Angin keras dan dingin menyapu wajahnya. Ibunya yang biasa tidur disampingnya, sudah tidak ada. “Ibu di mana?” gumam Ira. Lalu Ira mencari ke luar kamar. Ira mendapati Ibunya sedang shalat tahajud. Selesai shalat, Ibunya terkejut, “Ira..., kenapa bangun, Nak? “Tidak Bu, Ira hanya kaget, kok Ibu tidak ada di tempat tidur.” “Ira tidur lagi ya? Ibu mau menyelesaikan cucian, “ jawab Ibunya. Bu Ima bergegas menuju sumur. Ia mulai menimba air, kemudian merendam pakaian satu demi satu. Ira berniat mengikuti, tetapi Ibunya melarang. “Sudahlah Ira, nanti kamu masuk angin. Lagi pula besok Ira kan sekolah. Nanti Ira kesiangan, “ ujar Ibunya. “Tapi Ira ingin membantu Ibu. Sudah larut malam Ibu kok masih bekerja. Ira tidak tega melihat Ibu,” jawab Ira dengan memelas. “Baiklah Ira, biar cucian ini Ibu rendam saja dulu. Besok pagi baru Ibu cuci. Sekarang kita tidur saja, ya. Ayo, kita tidur,” ajak Ibunya. Setelah Ira tertidur pulas, Bu Ima pun bergegas kembali ke sumur. Satu per satu pakaian yang ia rendam sedari tadi mulai ia sikat dan kucek.
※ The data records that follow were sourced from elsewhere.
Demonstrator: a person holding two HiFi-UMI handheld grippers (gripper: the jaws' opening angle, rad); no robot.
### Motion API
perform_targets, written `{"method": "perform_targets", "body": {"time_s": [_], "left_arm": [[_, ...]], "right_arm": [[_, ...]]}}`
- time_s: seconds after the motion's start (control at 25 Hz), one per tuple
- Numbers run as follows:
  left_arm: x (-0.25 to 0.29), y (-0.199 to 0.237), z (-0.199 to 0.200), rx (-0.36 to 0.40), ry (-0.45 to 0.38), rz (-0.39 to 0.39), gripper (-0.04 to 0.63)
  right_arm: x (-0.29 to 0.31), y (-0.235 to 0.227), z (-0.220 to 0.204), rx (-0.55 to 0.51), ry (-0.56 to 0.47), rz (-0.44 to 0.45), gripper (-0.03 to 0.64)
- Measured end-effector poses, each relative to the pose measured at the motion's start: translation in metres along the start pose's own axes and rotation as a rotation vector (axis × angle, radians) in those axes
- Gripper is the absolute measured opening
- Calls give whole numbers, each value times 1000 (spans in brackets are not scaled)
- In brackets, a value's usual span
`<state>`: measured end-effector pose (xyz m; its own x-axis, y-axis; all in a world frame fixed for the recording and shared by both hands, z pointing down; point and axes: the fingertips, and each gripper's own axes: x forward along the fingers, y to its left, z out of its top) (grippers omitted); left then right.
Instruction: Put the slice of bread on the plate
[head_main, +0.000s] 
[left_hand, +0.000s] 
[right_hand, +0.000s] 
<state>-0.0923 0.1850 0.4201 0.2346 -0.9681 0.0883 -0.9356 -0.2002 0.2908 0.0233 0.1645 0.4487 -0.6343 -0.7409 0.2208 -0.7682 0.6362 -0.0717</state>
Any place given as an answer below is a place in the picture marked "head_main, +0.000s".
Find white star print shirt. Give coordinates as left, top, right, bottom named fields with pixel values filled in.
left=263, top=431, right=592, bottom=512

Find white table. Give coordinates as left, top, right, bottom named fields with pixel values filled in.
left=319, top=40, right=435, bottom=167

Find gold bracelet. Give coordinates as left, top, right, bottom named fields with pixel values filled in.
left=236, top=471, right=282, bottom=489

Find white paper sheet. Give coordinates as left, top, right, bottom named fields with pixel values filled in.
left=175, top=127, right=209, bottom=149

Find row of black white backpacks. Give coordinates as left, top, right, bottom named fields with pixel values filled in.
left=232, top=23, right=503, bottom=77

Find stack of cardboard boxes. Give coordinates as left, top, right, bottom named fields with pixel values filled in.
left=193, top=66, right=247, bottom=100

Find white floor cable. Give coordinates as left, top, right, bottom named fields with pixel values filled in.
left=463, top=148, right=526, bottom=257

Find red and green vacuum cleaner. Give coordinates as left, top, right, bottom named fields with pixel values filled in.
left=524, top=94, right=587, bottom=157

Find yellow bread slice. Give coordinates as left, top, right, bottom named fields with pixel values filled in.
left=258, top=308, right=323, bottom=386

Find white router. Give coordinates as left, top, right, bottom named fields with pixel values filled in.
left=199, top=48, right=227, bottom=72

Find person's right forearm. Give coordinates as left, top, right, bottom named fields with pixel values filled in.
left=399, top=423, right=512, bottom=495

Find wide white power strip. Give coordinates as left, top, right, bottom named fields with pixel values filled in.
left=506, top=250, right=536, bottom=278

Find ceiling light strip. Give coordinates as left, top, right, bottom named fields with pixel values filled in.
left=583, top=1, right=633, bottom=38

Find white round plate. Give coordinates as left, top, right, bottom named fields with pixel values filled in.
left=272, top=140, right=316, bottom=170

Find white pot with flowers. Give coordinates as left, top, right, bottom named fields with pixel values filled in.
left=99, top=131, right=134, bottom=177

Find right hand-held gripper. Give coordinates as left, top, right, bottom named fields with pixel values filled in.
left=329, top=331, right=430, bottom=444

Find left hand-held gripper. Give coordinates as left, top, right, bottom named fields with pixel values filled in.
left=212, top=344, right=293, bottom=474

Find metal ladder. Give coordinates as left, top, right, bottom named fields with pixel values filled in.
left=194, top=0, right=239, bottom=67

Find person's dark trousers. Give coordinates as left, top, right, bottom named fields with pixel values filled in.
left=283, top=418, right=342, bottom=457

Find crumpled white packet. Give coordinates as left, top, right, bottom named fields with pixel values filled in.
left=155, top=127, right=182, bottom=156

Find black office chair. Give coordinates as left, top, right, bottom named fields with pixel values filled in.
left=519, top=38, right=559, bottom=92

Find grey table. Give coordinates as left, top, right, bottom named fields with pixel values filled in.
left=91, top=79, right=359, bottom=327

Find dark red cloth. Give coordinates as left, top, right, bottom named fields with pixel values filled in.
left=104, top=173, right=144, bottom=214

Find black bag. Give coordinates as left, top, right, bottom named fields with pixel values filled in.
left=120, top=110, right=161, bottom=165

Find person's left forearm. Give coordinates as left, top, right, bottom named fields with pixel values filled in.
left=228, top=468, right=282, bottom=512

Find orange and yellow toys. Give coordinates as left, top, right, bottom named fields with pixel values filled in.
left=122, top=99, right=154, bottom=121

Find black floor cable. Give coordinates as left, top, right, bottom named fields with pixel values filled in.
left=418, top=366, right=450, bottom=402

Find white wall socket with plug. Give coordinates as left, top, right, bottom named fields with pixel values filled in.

Tak terasa adzan subuh pun berkumandang. Bersamaan dengan itu pekerjaan Bu Ima pun selesai. Lalu ia cepat-cepat menyalakan api untuk memasak sarapan buat Ira. Ira terbangun saat mencium bau masakan Ibunya. Ia cepat-cepat pergi ke dapur. “Wow..., bau tempe goreng, sedap sekali baunya, Bu?” ujar Ira. “Iya Ira, Alhamdulillah, kemarin Ibu dapat rejeki, jadi Ira bisa makan pakai tempe lagi,” jawab Ibu. “Pasti dong Bu, Ira selalu berdo’a untuk kita. Sekarang Ira mau shalat subuh dulu ya, Bu” jawab Ira. Ibu Ima tersenyum bahagia. Baginya Ira adalah hartanya yang tak ternilai harganya dibandingkan dengan kekayaan yang ada di dunia ini.
Dan ia sangat bersyukur sekali karena Ira anak yang salehah. Selesai shalat subuh, Ira pergi ke dapur. “Bu..., sekarang Ibu shalat subuh dulu, biar Ira yang melanjutkan memasak,” kata Ira pada Ibunya. “Baiklah Ira, tapi hati-hati ya Nak,” jawab Ibunya. Selesai masak, Ira menuju ke kamar. Ira sedih ketika melihat Ibunya menggosok-gosok kakinya dengan minyak serai yang dibuat Ibunya sendiri. Tetapi yang membuat Ira terpaku adalah mukena yang dikenakan Ibunya tampak lusuh sekali. Jahitannya yang mulai robek dan warna yang seharusnya putih, tampak seperti kuning kecoklatan, dan kusam.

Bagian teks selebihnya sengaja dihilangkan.